The task: Leaving the pictures aside, write out the whole listing below exactly.
++++++
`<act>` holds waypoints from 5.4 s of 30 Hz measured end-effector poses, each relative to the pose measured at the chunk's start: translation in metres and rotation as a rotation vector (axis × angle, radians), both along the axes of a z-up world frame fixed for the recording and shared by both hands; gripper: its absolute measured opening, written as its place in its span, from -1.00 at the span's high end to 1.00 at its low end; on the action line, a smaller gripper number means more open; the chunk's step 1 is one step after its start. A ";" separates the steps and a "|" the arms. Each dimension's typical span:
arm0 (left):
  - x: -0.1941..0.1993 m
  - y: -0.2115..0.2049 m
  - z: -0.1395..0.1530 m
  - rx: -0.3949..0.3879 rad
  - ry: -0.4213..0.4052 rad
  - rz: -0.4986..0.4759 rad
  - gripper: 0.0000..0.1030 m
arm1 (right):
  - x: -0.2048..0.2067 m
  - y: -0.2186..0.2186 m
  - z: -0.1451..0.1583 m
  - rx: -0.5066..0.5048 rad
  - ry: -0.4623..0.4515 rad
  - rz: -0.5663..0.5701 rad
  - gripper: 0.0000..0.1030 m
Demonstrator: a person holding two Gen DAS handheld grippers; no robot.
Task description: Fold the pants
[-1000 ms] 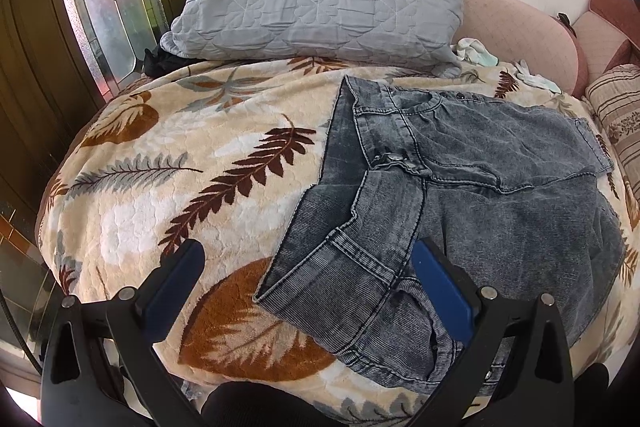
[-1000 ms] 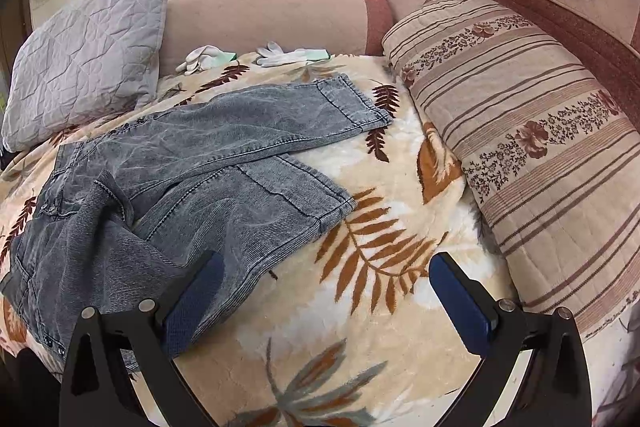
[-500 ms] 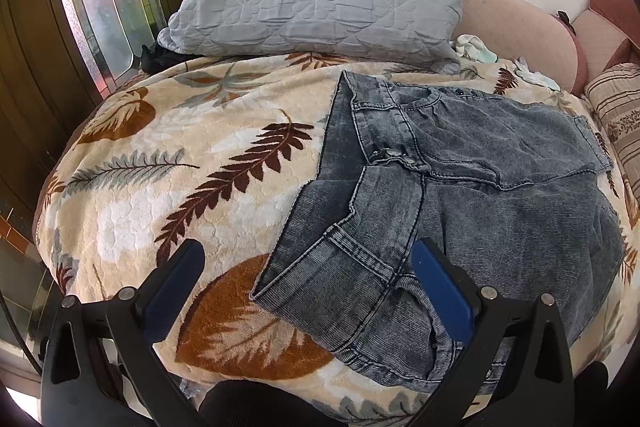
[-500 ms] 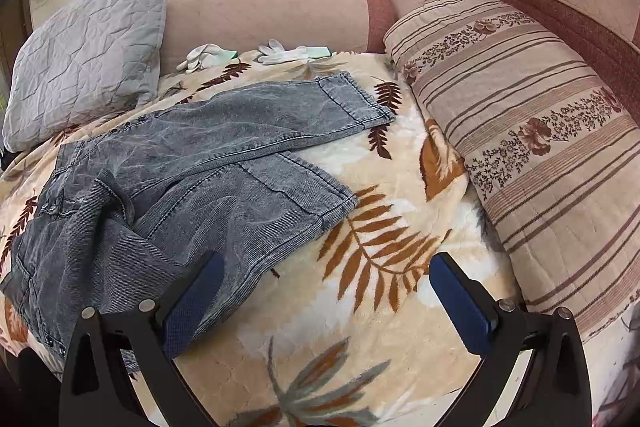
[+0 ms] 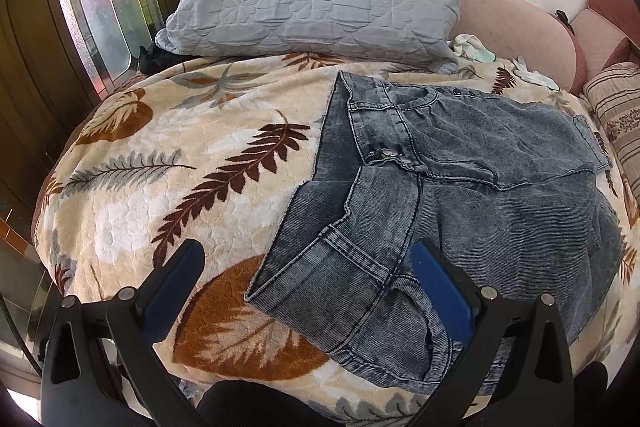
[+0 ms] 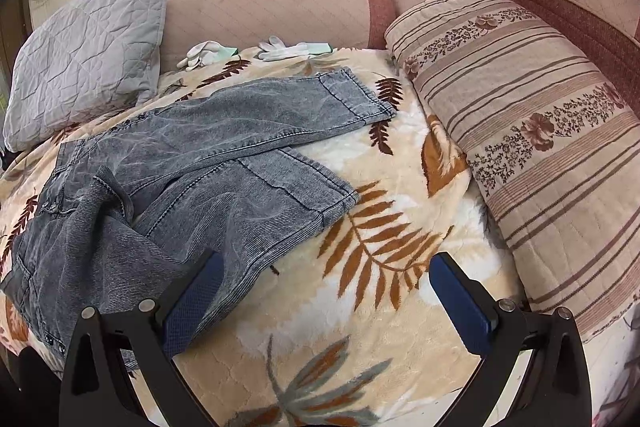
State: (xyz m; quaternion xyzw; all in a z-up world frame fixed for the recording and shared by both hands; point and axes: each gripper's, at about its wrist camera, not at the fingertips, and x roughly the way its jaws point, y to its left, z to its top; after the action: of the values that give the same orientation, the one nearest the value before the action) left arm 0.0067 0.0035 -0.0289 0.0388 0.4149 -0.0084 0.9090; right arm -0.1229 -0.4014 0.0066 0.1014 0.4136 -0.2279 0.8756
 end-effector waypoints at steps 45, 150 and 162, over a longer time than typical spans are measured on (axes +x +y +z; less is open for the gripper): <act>0.022 0.031 -0.071 -0.408 0.511 0.079 -1.00 | 0.063 -0.088 -0.082 0.535 0.012 -0.018 -0.88; 0.069 -0.026 -0.052 -0.118 0.373 -0.102 0.36 | 0.031 -0.169 -0.085 -0.008 0.250 -0.151 0.54; 0.060 0.005 -0.020 -0.225 0.250 0.013 -0.24 | 0.002 -0.138 -0.024 0.160 0.010 -0.106 -0.18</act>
State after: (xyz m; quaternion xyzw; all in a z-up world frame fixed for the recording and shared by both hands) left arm 0.0669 0.0083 -0.0491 -0.0673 0.5215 -0.0537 0.8489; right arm -0.1211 -0.5397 -0.0179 0.1917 0.4289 -0.2405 0.8494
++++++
Output:
`<act>` holds waypoints from 5.4 s of 30 Hz measured end-effector poses, each relative to the pose measured at the chunk's start: translation in metres and rotation as a rotation vector (axis × angle, radians), both along the axes of a z-up world frame fixed for the recording and shared by both hands; gripper: its absolute measured opening, written as its place in its span, from -1.00 at the span's high end to 1.00 at its low end; on the action line, a smaller gripper number means more open; the chunk's step 1 is one step after its start. A ";" separates the steps and a "|" the arms. Each dimension's typical span:
arm0 (left):
  - x: -0.1941..0.1993 m
  - y: -0.2115..0.2049 m
  - z: -0.1395..0.1530 m
  - rx: -0.3949..0.3879 rad
  - ry: -0.4213..0.4052 rad
  - rz: -0.4986..0.4759 rad
  - gripper: 0.0000..0.1030 m
arm1 (right):
  - x: -0.2048..0.2067 m
  - y: -0.2186..0.2186 m
  - z: -0.1451..0.1583 m
  - rx: -0.5066..0.5048 rad
  - ry: -0.4623..0.4515 rad
  - rz: -0.5663..0.5701 rad
  - gripper: 0.0000..0.1030 m
Demonstrator: a person holding two Gen DAS handheld grippers; no robot.
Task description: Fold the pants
[-1000 ms] 
[-1000 ms] 
[-500 ms] 
[-500 ms] 
[+0 ms] 
[+0 ms] 
State: (xyz m; quaternion xyzw; all in a z-up world frame fixed for the recording and shared by both hands; point and axes: each gripper's, at about its wrist camera, not at the fingertips, and x roughly the way its jaws point, y to its left, z to its top; after the action: of the values that give the same orientation, the one nearest the value before the action) left arm 0.0067 0.0035 -0.0289 0.0388 0.4149 -0.0084 0.9090; right arm -0.1229 -0.4014 0.0066 0.1014 0.4136 -0.2279 0.8756
 end-effector waypoints at steps 45, 150 and 162, over a longer time than typical spans are measured on (axes +x +y +z; less is open for the gripper): <act>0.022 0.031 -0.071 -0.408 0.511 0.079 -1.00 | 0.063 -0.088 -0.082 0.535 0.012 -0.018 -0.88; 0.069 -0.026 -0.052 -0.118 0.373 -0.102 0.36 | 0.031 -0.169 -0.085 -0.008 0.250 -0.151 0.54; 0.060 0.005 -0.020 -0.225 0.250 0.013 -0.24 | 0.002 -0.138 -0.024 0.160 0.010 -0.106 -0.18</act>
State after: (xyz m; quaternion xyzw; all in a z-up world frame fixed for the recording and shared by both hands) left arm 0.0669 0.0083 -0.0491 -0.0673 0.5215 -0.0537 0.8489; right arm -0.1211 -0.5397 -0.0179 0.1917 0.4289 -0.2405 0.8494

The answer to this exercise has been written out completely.